## What this task involves:
All of the data must be output exactly, with every picture left out.

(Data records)
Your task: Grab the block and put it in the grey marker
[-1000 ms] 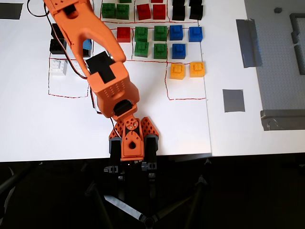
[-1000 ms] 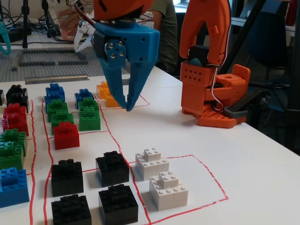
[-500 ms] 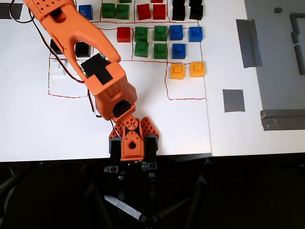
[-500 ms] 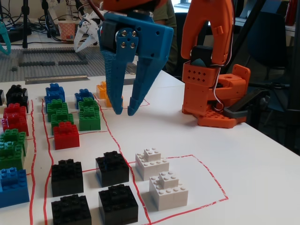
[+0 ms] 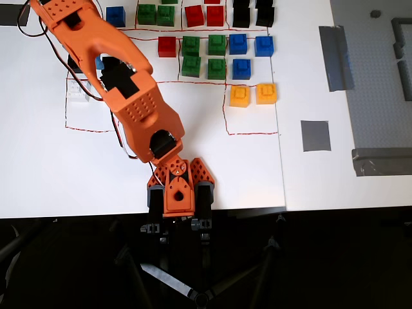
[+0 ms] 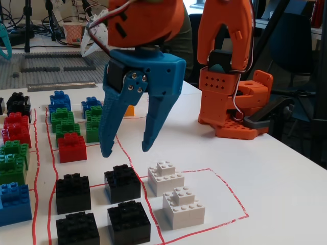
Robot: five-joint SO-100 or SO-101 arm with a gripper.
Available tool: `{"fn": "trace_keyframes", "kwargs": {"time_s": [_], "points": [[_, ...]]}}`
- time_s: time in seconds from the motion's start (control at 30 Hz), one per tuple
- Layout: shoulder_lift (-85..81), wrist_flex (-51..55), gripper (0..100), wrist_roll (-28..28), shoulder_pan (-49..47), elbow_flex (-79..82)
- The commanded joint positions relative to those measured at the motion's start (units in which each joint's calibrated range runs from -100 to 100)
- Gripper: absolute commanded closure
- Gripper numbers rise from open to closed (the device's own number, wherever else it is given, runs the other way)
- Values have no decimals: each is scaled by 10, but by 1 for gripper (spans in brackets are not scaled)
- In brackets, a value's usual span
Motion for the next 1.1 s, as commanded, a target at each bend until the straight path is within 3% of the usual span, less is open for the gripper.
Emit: {"fn": "trace_keyframes", "kwargs": {"time_s": [0.0, 0.13, 1.07], "points": [[-29, -12, 77, -11, -8, -48], [-9, -13, 73, -14, -4, -50], [52, -63, 75, -12, 4, -33]]}}
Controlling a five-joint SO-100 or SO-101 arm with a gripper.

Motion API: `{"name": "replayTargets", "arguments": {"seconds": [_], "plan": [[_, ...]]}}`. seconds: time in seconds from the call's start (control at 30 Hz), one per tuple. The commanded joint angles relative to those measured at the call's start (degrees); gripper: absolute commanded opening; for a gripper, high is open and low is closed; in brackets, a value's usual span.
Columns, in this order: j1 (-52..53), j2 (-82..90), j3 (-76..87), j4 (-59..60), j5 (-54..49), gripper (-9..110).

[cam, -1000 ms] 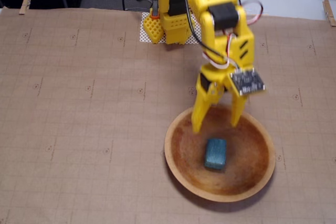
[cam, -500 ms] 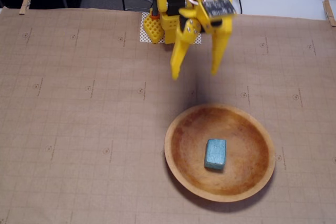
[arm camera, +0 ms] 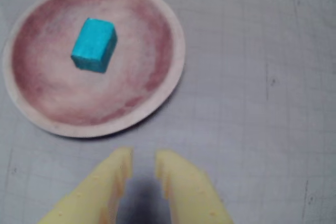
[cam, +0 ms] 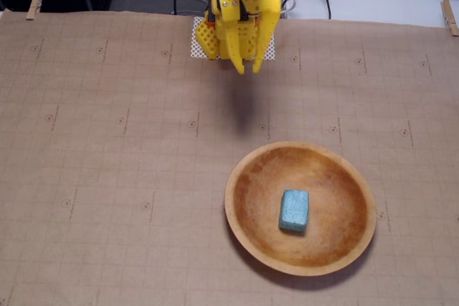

## Answer to the exercise:
Your task: Grab the block and put it in the grey marker
[-1000 ms] 
[-1000 ms] 
[-500 ms] 
[-500 ms] 
[+0 ms] 
[+0 ms] 
Robot: five-joint SO-100 or SO-101 arm with a gripper.
Available tool: `{"fn": "trace_keyframes", "kwargs": {"time_s": [_], "points": [[_, ...]]}}`
- time_s: time in seconds from the motion's start (control at 30 Hz), one per tuple
- Layout: shoulder_lift (-85..81), wrist_flex (-51..55), gripper (0..100), wrist_roll (-28..28), shoulder_pan (-49..47), elbow_flex (-79..82)
- The commanded joint positions relative to those measured at the motion's start (units in which each joint's calibrated range runs from -100 to 100)
- Gripper: absolute commanded closure
- Gripper numbers rise from open to closed (the device's own number, wherever else it is given, runs the other way)
- Values have no decimals: each is scaled by 10, but by 1 for gripper (spans in brackets are not scaled)
- In brackets, a value's usual span
Motion for the next 1.1 s, as commanded, a target at each bend until the straight path is within 3% of the usual span, less is open for the gripper.
Emit: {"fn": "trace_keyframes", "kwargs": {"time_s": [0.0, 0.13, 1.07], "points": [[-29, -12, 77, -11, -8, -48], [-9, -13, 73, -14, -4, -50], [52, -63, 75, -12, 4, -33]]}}
Controlling a five-joint SO-100 or SO-101 arm with a gripper.

Motion API: `{"name": "replayTargets", "arguments": {"seconds": [_], "plan": [[_, ...]]}}`. seconds: time in seconds from the call's start (control at 30 Hz), one per tuple. The commanded joint angles relative to those measured at the call's start (degrees); gripper: absolute commanded opening; for a gripper, high is open and low is closed; in brackets, a value's usual span.
Columns, in this order: j1 (-52..53), j2 (-82..90), j3 (-76..87), j4 (-59..60), j5 (-54..49), gripper (-9..110).

[cam, -1000 ms] 
[cam, -500 ms] 
[arm camera, +0 ms] 
[cam, +0 ms] 

That completes the answer to the exercise.